Pentagon moving on defense industrial base policy changes

By Tony Bertuca  / November 2, 2018

The Pentagon in the coming year will be able to implement about one-third of the 300 classified policy recommendations in its recent report on the defense industrial base, according to Deputy Assistant Defense Secretary for Manufacturing and Industrial Base Policy Eric Chewning, who helped manage the study. 

“Things we've identified as high-impact and easy to implement? That's going to happen first,” he said. “That's things where we've got a single source supplier that's got capacity issues, we've got to go in and help de-bottleneck something, or put investment in for additional capacity, or it could be a sourcing relationship that we're not comfortable with that we need to address.”

Chewning, who spoke today at the U.S. Chamber of Commerce in Washington, said DOD will have an implementation plan by mid-month and should be able to execute the first third of its classified actions mainly because of authorities granted by the Fiscal Year 2019 National Defense Authorization Act.

Among other provisions aimed at strengthening the defense industrial base, the NDAA reauthorized the 50-year-old Defense Production Act, which allows DOD to directly invest $50 million to $60 million annually in vulnerable sub-tier suppliers.

Chewning said DOD would first work to demonstrate the effectiveness of its current DPA program before it considers expanding available funding.

First, he said, DOD must accelerate the average two-year cycle time it takes to process a DPA action. Then, a good return on investment can be used to convince Congress to add money to the program, he said.

Though the 300 recommended actions remain classified, Chewning pointed to one that will involve the “forward buying” of munitions, an authority also granted by the NDAA.

“We did talk about a policy change to improve cross-program coordination and planning for something like material obsolescence in the munitions industrial base,” he said. “The munitions industrial base is one where traditionally we haven't thought about forward buying and we haven't provided a constant demand signal so we're always kind of catching up on the curve for how we're thinking about munitions.”

Chewning said DOD is internally circulating a new set of legislative proposals to be considered in the FY-20 defense authorization bill that are “of the ilk” of those passed for FY-19.

Chewning also noted the report's focus on a variety of workforce issues facing the defense industrial base.

“The challenge with shipbuilding right now is how do we actually build the ships? Whereas with a sector like ground combat vehicles, we haven’t had a new, fully developed combat vehicle in a generation,” he said. “Where is the engineering talent that does that design work? Our ability to appropriately program dollars is very important for maintaining stability within the industrial base so there's a constant steady flow, a constant demand signal to industry.”

Meanwhile, the Army has embarked on several new combat vehicle efforts and contractors debuted potential prototypes at a Washington conference last month.
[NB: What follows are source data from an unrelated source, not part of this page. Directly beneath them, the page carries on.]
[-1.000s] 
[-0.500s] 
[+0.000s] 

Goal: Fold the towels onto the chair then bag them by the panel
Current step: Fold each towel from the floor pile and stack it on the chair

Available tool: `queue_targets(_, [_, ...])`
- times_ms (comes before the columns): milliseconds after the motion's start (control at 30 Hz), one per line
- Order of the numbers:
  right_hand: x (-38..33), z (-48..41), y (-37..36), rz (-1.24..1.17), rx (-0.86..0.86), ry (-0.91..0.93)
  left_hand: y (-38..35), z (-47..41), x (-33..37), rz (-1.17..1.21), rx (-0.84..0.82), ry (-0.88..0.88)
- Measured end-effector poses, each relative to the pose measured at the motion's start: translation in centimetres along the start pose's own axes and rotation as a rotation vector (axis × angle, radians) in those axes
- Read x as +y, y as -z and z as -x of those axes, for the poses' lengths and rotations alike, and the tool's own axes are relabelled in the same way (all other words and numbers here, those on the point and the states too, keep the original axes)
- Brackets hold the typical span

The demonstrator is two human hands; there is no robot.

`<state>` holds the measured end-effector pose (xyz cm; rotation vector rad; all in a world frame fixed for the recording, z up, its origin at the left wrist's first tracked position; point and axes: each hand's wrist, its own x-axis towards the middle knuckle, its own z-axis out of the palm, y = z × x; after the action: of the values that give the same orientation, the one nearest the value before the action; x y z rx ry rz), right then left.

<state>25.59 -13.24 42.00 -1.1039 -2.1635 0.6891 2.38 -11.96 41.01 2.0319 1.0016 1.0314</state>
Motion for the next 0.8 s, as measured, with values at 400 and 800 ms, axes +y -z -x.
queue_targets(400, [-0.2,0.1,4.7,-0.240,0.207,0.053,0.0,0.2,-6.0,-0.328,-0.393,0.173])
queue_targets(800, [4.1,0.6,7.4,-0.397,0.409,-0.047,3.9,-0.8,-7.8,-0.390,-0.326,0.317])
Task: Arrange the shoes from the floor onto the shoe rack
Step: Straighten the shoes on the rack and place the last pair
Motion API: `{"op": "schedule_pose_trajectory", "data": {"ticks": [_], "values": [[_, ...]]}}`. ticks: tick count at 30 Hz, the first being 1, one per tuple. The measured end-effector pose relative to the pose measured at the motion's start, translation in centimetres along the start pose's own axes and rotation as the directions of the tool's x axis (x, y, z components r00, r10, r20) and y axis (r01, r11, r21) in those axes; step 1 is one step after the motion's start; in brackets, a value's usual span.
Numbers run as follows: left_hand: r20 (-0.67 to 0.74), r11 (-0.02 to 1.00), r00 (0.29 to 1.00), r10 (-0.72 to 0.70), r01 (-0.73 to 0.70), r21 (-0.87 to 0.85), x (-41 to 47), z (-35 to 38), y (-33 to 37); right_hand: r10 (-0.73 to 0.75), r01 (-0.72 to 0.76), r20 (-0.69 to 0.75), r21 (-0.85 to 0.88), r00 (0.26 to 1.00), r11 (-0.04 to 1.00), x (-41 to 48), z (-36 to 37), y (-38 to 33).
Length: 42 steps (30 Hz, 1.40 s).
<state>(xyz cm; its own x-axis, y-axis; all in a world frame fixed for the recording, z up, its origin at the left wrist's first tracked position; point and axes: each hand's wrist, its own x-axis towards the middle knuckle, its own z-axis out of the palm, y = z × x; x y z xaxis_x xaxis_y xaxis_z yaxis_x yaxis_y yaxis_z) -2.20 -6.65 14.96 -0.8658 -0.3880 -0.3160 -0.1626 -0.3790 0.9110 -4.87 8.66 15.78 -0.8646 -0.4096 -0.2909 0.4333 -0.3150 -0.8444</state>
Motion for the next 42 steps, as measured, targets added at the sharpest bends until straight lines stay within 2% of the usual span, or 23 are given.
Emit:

Despite the report's concerns about domestic capacity and the dearth of scientists and engineers in the U.S. economy's pipeline, Chewning said no one should mistake the central thrust of the recommendations, which is to block China from stealing technologies that could help modernize its military and put American dominance at risk.

“I just wanted to make sure as we talk about industrial policies of competitor states, the one we're focused on is China,” he said.

For instance, the report states the U.S. defense industrial base is overly reliant on some rare materials provided by foreign sources, including China. 

“There are going to be certain things that we're currently sourcing that we need to find a domestic source of supply for,” he said.

The Pentagon, Chewning said, plans to provide an unclassified summary of its efforts to implement the new policy changes in its annual defense industrial capabilities report, typically released in the spring.